A Note on the Standard Deviation

I started this blog post several months ago. It took me a while to finish it because I initially wanted to measure the standard deviation of tail call costs. Easy right?

BPF_PROG_TEST_RUN runs 100 million times and reports the mean of runtimes. If I compute the standard deviation of BPF_PROG_TEST_RUN’s results, I’ll get the standard deviation of means and not the standard deviation itself. The standard deviation of the mean runtimes doesn’t tell us anything on the runtime variations.

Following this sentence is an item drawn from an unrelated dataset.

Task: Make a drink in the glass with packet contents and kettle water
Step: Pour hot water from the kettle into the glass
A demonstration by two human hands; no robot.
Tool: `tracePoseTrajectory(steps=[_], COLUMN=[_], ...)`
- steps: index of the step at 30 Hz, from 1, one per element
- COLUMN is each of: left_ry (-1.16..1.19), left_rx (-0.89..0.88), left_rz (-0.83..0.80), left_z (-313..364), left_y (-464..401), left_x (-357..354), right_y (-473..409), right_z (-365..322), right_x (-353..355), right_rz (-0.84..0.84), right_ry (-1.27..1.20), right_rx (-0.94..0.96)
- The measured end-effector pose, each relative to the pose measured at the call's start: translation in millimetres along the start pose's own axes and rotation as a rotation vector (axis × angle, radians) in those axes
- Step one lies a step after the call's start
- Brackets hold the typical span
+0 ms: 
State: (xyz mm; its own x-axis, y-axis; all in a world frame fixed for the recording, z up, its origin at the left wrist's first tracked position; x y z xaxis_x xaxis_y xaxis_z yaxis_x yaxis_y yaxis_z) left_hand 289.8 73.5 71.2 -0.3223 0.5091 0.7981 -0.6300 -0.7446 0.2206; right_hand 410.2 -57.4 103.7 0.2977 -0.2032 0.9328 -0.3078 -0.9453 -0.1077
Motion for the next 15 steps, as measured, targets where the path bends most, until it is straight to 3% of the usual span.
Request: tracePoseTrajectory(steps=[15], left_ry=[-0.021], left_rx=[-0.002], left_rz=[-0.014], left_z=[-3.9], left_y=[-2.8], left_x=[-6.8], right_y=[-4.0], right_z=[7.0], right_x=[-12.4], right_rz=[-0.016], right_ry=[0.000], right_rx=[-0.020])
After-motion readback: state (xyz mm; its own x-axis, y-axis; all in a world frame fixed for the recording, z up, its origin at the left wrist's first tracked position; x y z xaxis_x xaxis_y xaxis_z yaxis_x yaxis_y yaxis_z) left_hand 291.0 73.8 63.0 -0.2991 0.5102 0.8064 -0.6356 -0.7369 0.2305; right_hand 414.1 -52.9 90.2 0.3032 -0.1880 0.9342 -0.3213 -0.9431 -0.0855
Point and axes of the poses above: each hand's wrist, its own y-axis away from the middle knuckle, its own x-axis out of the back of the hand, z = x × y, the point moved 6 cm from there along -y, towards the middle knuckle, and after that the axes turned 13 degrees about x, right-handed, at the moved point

I tried to extend BPF_PROG_TEST_RUN to report the standard deviation, but whichever way I implemented it, it impacted the results a lot. Thus, I eventually decided to not include any standard deviation at all in the plots, to not give a false impression of stability. Except for v4.19, the runtime means are very stable, but that doesn’t imply that the actual runtimes are.


Conclusion

To sum up, the performance of tail calls improved a lot in v5.5 and worsened a bit in v5.10. The changes appear to be smaller on the hardware I used than on other hardware. For example, on my i7-9750H CPU clocked at 2.60GHz, the mean runtime decreases by ~10x in v5.5 and increases back by ~4x in v5.10.

Obviously this BPF program isn’t representative of production workloads. It’s hard to say to what extent the performance changes we observed here would affect production workloads.

BPF tail calls are most often used to tackle BPF complexity issues, which I’ll cover in an upcoming blog post :-)


Thanks Céline and Quentin for the reviews!


  1. It looks like the maximum number of tail calls was intended to be 32, but ended up being 33 because of an off-by-one error. The few JIT compilers using a limit of 32 were later updated to 33 for compatibility and consistency. 

  2. On the slowest kernel versions, it took 4h to complete. The playbook runs the experiment for each kernel version in parallel on different machines. 

  3. Bisecting variations is very time consuming since you need to repeat each experiment many times. I did check that 3193c08 is not the culprit.